A Workspace Primary Owner, as the data controller, is responsible for determining whether profile information requires deletion. If you wish, you may also want to reach out to your Workspace Primary Owners as we can only delete profile information upon their request.
If you have any questions about this process, please refer to this page in our Help Center: https://get.slack.help/hc/articles/360000360443-Delete-your-profile-info-from-Slack
Somehow this doesn't feel right. Slack claims that the organisation (or person in many cases) running the Slack is the data controller, but the "data controller" doesn't even have normal access to more than 10000 messages if they're not paying Slack. Does this make sense legally?
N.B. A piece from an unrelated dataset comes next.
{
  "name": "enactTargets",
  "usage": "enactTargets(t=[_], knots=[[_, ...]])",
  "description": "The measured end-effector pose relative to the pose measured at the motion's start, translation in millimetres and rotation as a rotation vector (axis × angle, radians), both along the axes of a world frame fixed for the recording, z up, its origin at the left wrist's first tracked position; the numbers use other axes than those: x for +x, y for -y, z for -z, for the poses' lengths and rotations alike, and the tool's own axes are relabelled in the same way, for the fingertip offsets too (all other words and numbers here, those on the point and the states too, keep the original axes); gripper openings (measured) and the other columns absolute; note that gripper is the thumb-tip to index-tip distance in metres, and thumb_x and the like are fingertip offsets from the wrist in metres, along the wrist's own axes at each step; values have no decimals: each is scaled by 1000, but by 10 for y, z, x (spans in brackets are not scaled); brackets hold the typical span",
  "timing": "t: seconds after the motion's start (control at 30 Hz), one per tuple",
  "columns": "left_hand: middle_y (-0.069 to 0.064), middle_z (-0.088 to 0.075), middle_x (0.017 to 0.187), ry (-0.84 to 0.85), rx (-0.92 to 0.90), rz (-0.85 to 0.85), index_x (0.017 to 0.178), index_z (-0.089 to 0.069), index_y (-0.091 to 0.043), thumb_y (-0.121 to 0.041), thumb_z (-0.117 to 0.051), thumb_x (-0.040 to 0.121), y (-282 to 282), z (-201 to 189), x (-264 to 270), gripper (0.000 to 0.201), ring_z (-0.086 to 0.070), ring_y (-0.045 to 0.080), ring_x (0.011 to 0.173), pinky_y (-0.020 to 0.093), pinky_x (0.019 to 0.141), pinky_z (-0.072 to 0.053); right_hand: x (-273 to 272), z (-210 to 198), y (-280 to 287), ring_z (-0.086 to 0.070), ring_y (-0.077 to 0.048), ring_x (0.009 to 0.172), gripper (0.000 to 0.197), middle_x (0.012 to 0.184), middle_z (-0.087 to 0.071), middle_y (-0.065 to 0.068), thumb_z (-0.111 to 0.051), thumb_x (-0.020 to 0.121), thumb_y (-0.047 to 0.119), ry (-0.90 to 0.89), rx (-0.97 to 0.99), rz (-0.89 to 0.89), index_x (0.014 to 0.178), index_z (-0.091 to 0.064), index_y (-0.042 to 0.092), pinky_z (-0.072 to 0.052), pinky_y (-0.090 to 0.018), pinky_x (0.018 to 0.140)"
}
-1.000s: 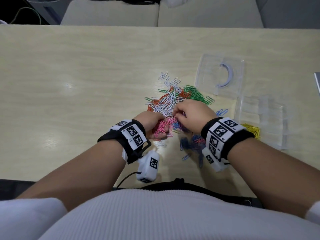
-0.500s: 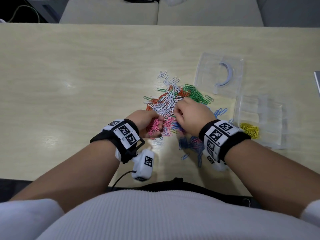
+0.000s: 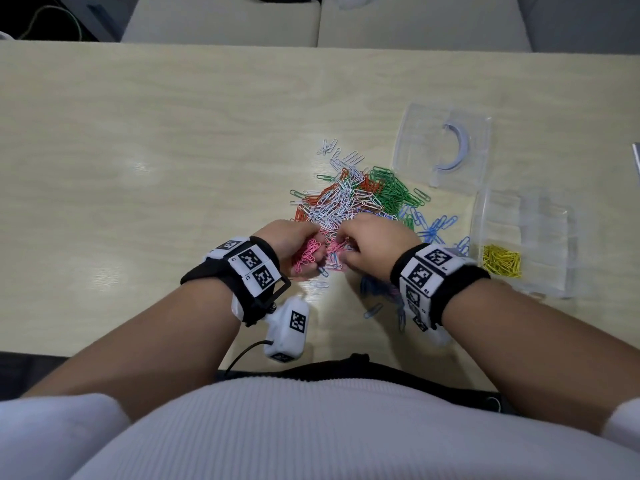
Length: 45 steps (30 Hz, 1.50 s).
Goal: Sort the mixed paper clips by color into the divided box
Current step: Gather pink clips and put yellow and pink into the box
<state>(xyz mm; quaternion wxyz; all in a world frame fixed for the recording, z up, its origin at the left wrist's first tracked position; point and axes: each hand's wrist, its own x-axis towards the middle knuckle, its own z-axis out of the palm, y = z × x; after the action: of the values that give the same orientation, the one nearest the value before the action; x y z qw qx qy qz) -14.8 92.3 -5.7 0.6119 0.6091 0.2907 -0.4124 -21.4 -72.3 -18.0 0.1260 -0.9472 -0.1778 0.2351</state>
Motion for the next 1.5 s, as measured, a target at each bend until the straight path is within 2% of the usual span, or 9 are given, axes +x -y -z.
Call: enactTargets(t=[0.07, 0.33, 0.57, 0.7, 0.8, 0.93, 1.07, 1.27, 1.5], knots=[[6, -47, 47, 4, -3, 15, 70, -46, -11, -25, -41, 101, -4, -5, -11, 34, -40, 16, 28, 25, 50, -38, -24, 35, -26, -56, -21, 104, 26, 111, -54, 1, -54, 88, 41, 39, -53, -45, 112, -56, 28, -46, -34, 81], [6, -51, 56, 12, 32, 32, 67, -45, -13, -24, -43, 101, 7, 0, 9, 35, -45, 14, 43, 15, 39, -35, -11, -4, -13, -58, -21, 93, 3, 95, -53, 6, -52, 86, 28, 43, -6, 59, 87, -53, 30, -44, -31, 76], [12, -59, 61, 23, 80, 33, 81, -58, -7, -24, -44, 98, 58, 26, 36, 28, -56, 23, 53, 24, 42, -50, 24, -241, -110, -53, -6, 70, 5, 71, -61, 11, -61, 77, 22, -4, 370, 203, 80, -61, 26, -44, -26, 66], [15, -60, 76, 19, 78, 67, 85, -58, -7, -14, -53, 90, 35, 26, 26, 10, -61, 26, 59, 30, 51, -55, 21, -278, -198, -55, -7, 80, 7, 83, -62, 12, -67, 81, 24, -11, 433, 91, 88, -68, 25, -43, -23, 74], [9, -56, 63, -11, 52, 8, 82, -56, -9, -21, -53, 93, -76, 12, 47, 17, -53, 19, 52, 21, 43, -49, 9, -242, -198, -51, -6, 83, 10, 89, -57, 9, -64, 83, 22, 41, 490, 105, 91, -67, 27, -37, -21, 73], [1, -52, 49, -10, 72, -112, 72, -50, -14, -29, -44, 100, -267, -9, 89, 33, -50, 11, 37, 16, 38, -44, -76, -172, -302, -54, -15, 87, 3, 88, -55, 6, -57, 84, 25, 4, 266, -4, 86, -60, 26, -43, -29, 75], [-1, -50, 45, -13, 90, -198, 68, -47, -16, -29, -42, 101, -400, -41, 99, 36, -47, 10, 34, 15, 35, -42, -183, -105, -502, -58, -20, 104, 23, 109, -60, 3, -53, 90, 41, -33, 42, -181, 106, -61, 27, -46, -35, 89], [-1, -53, 47, -51, 27, -336, 70, -49, -15, -28, -47, 99, -459, -28, 70, 31, -49, 9, 35, 14, 37, -43, -167, -55, -711, -60, -26, 101, 53, 110, -61, -3, -51, 86, 62, -7, 13, -157, 119, -54, 21, -48, -37, 84], [-2, -49, 50, -41, -96, -394, 62, -48, -17, -27, -51, 96, -433, -194, 116, 35, -43, 7, 35, 12, 38, -39, -161, -44, -795, -60, -25, 95, 56, 103, -61, -3, -52, 83, 66, -39, 51, -69, 112, -57, 18, -46, -34, 75]])
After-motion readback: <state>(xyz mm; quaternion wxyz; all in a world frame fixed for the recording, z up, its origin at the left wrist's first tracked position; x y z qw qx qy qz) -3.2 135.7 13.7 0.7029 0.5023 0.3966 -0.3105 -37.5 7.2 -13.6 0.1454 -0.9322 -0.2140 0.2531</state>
And what if this "data controller" doesn't comply to my request? Or is dead or doesn't even exist anymore? Isn't it Slack's responsibility to remove my data in this case?
This reddit thread is related. Which got me to 1a of [Article 17 of the GDPR], that states
the personal data are no longer necessary in relation to the purposes for which they were collected or otherwise processed;
To me this clearly applies to most (probably all) of the Slacks that I was on, since most of my data (i.e. messages) are not even visible anymore. Is this correct?